Since merit pay factored in one of the less sexy questions during last night's political event, I was reminded of my experiences, and thought to spend a few moments sharing.
That year I was editor of our school newspaper, and like many young journalists in that heady time, I wished to be the next Woodward or Bernstein. (And, like most, fell considerably short of that aim.) So when a teacher breathed word of this peculiar institution to me, I went about my investigative journalist's job -- with a newly minted tape recorder from Radio Shack -- to get to the bottom of what merit pay was, who was receiving it, and what it meant.
Below the fold is what I found, preceded by several disclaimers.
First, my inevitable disclaimers. I am not a teacher; my wife taught middle school in a private setting for three and a half years. My father is a retired college professor, as is my father in law. Many of our friends teach at various levels. But I do not and cannot presume to speak for that profession.
Please note, too, that I am writing this from memory. Though I am confident that somewhere in my back room in one of those boxes of clippings lurks the issue of my high school newspaper in which we printed my expose (and the inevitable corrections which followed), I have not troubled to examine it.
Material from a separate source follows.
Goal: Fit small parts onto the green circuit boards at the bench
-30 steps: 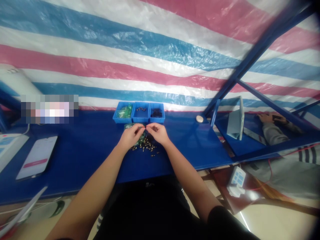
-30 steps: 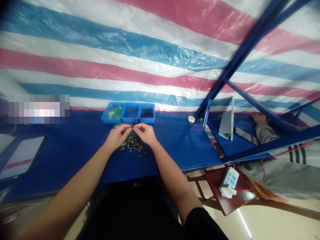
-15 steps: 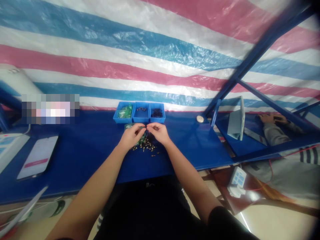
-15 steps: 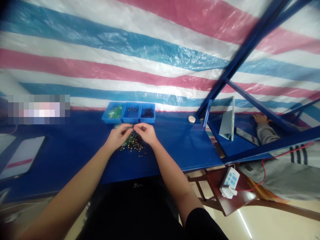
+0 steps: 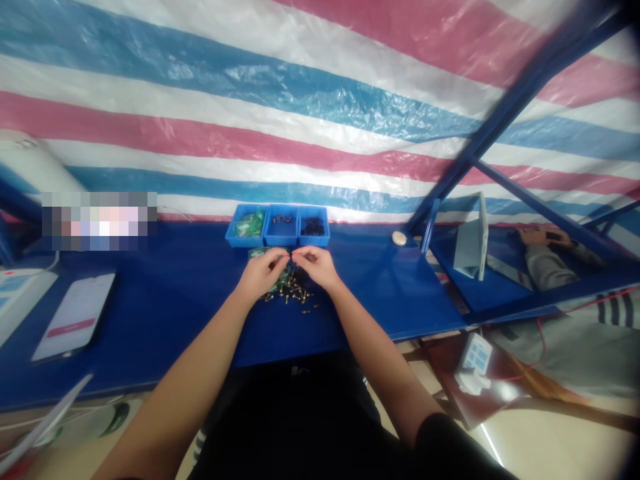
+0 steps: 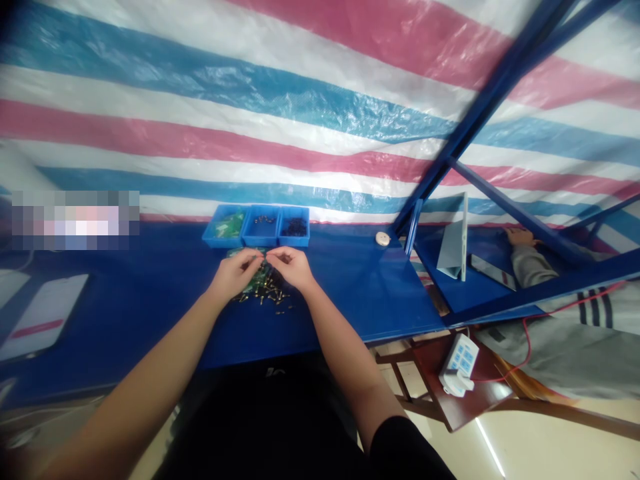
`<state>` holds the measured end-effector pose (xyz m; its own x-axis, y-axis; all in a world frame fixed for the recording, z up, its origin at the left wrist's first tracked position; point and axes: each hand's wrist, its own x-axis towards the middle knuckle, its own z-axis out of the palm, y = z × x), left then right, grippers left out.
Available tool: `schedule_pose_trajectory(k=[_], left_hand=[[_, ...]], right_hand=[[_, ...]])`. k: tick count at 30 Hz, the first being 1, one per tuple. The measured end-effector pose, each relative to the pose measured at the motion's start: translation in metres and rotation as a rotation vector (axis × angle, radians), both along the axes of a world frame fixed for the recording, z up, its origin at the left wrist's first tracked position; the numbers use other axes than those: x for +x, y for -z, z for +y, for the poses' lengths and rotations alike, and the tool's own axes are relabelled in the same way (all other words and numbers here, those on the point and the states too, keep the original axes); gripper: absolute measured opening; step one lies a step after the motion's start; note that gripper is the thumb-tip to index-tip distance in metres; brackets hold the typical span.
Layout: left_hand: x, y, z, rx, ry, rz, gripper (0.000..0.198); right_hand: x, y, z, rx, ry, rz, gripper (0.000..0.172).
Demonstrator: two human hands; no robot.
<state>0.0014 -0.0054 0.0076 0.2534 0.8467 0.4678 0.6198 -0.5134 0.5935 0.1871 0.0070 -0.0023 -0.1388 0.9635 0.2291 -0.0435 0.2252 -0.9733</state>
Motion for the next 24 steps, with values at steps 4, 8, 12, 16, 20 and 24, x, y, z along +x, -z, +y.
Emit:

Finally, I am well satisfied that I received a fine education in the Shoreline School District. It was an affluent, almost entirely white and suburban district with ample funds, able to attract young and smart and motivated teachers.
That said...I was able to speak with a number of teachers, with our building principal (who gave me, off the top of his head, a list of the teachers in our high school receiving merit pay; he had five wrong, all told), and with the school superintendent.
The teachers -- particularly the teacher who tipped me off to this program -- felt that merit pay was being used by the school district to artificially and unfairly increase the average pay in the school district, to make it compare more favorably with its neighbors. They also felt -- whether recipients of the program, or not -- that it was unfairly applied. That it was inevitably going to be unfairly applied.
As I recall, merit pay required a master's degree (which is, I gather, now a fairly common requirement simply to teach), and some kind of assessment from the building principal. Perhaps some other steps as well, though memory argues students were not involved in the process. I was surprised to learn that some of my best teachers were not on the merit pay list, often because they simply refused to play the game. And some who were on the merit pay list would not have been teachers from whom I chose to take a class.
But the chief lesson of Shoreline's merit pay system came from a teacher who was new to our building, and otherwise unfamiliar to me. I regret that I cannot remember her name, but she said, very kindly, very sensibly (and many students actively disliked her because she was too hard), "Every teacher is the right teacher -- the best teacher -- for some students. For some student. Who is to decide?"
I think, now that my daughter is five and I am coming to grips with another school district and a new array of teachers, I think that she was right. In the main.
And I know that, in the next round of salary negotiations, the merit pay program was retired by the Shoreline School District. I suspect my little article may have had something to do with that, that in the cool light of a Seattle afternoon, it looked somewhat less reasonable than it had in the meeting rooms where the plan had been hatched.